Quote the material below exactly as written, from the first line to the line that holds "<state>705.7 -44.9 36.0", endpoints included.
:: Supplied material
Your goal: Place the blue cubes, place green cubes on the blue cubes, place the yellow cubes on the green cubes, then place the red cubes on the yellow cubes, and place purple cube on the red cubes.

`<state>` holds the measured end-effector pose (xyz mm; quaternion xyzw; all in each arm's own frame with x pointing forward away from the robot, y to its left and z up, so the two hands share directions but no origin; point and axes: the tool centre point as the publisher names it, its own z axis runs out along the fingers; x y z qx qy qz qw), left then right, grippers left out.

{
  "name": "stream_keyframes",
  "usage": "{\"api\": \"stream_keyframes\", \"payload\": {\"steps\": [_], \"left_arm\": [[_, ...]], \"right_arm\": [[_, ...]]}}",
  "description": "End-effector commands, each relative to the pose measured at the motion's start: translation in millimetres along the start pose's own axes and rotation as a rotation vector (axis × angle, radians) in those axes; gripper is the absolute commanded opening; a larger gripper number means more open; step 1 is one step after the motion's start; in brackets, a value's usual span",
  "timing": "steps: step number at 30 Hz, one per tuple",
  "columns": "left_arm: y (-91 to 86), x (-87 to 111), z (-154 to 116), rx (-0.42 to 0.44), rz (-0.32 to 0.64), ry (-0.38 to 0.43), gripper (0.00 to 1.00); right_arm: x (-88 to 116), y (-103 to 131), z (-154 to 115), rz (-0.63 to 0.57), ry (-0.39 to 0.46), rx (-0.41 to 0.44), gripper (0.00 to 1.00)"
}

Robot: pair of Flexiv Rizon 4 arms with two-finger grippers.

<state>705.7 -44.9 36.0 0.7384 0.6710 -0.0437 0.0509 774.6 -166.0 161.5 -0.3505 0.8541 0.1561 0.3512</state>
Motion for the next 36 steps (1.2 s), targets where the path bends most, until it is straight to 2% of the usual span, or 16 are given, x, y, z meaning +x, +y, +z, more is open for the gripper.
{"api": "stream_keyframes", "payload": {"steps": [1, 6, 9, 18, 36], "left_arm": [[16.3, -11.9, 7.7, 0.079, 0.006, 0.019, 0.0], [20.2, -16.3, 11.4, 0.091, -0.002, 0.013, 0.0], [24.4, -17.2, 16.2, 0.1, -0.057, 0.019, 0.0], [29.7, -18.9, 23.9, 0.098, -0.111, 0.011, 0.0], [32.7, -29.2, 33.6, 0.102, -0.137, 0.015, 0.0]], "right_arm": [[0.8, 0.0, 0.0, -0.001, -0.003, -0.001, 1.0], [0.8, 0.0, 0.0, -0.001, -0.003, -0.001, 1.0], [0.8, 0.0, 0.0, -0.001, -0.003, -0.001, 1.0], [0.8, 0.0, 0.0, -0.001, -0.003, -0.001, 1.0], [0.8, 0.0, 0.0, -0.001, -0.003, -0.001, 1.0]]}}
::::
■ Finished task ■
Your goal: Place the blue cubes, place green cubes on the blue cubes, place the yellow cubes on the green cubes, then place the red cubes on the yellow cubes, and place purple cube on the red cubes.

`<state>` holds the measured end-effector pose (xyz mm; quaternion xyzw; all in each arm's own frame with x pointing forward away from the robot, y to its left and z up, so the two hands share directions but no origin; point and axes: the tool centre point as the publisher names it, its own z axis runs out along the fingers; x y z qx qy qz qw), left then right, grippers left out.

{
  "name": "stream_keyframes",
  "usage": "{\"api\": \"stream_keyframes\", \"payload\": {\"steps\": [_], \"left_arm\": [[_, ...]], \"right_arm\": [[_, ...]]}}",
  "description": "End-effector commands, each relative to the pose measured at the motion's start: translation in millimetres along the start pose's own axes and rotation as a rotation vector (axis × angle, radians) in those axes; gripper is the absolute commanded opening; a larger gripper number means more open; step 1 is one step after the motion's start; in brackets, a value's usual span",
  "timing": "steps: step number at 30 Hz, one per tuple",
  "columns": "left_arm: y (-91 to 86), x (-87 to 111), z (-154 to 116), rx (-0.42 to 0.44), rz (-0.32 to 0.64), ry (-0.38 to 0.43), gripper (0.00 to 1.00); right_arm: x (-88 to 116), y (-103 to 131), z (-154 to 115), rz (-0.63 to 0.57), ry (-0.39 to 0.46), rx (-0.41 to 0.44), gripper (0.00 to 1.00)"
}

Robot: pair of Flexiv Rizon 4 arms with two-finger grippers.

<state>705.7 -44.9 36.0 0.7384 0.6710 -0.0437 0.0509 774.6 -166.0 161.5 -0.3505 0.8541 0.1561 0.3512</state>

The exercise has been completed.